*GOAL OF THE EXERCISE*: Please return the lines below verbatim, beginning at the one that has "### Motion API" and stopping after the one that has "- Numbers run", and add no other lines.

*RECORDED INFORMATION*:
★ ★ ★

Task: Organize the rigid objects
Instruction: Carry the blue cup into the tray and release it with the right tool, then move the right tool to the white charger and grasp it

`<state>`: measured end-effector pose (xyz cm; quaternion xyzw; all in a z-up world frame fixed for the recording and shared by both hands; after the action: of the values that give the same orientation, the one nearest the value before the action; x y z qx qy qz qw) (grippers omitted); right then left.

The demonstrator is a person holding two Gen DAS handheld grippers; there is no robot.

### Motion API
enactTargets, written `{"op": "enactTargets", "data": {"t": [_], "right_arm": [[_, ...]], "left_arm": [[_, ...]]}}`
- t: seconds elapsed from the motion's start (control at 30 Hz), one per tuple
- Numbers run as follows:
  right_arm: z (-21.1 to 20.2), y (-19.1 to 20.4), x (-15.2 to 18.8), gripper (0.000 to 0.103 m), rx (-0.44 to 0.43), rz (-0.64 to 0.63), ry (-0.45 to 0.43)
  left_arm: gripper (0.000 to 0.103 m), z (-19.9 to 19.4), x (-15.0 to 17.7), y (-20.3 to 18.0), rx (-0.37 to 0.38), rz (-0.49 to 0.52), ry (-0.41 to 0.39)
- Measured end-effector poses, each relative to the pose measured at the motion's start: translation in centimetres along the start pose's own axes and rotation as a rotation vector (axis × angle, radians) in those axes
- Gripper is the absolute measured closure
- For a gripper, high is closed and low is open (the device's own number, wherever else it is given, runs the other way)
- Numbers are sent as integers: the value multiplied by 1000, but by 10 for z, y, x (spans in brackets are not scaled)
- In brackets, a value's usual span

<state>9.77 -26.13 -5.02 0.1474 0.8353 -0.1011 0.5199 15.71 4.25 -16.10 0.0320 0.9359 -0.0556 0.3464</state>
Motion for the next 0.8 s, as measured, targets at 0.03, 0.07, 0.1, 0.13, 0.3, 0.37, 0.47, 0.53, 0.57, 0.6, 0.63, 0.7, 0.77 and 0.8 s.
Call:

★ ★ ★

*RESULT*:
### Motion API
enactTargets, written `{"op": "enactTargets", "data": {"t": [_], "right_arm": [[_, ...]], "left_arm": [[_, ...]]}}`
- t: seconds elapsed from the motion's start (control at 30 Hz), one per tuple
- Numbers run as follows:

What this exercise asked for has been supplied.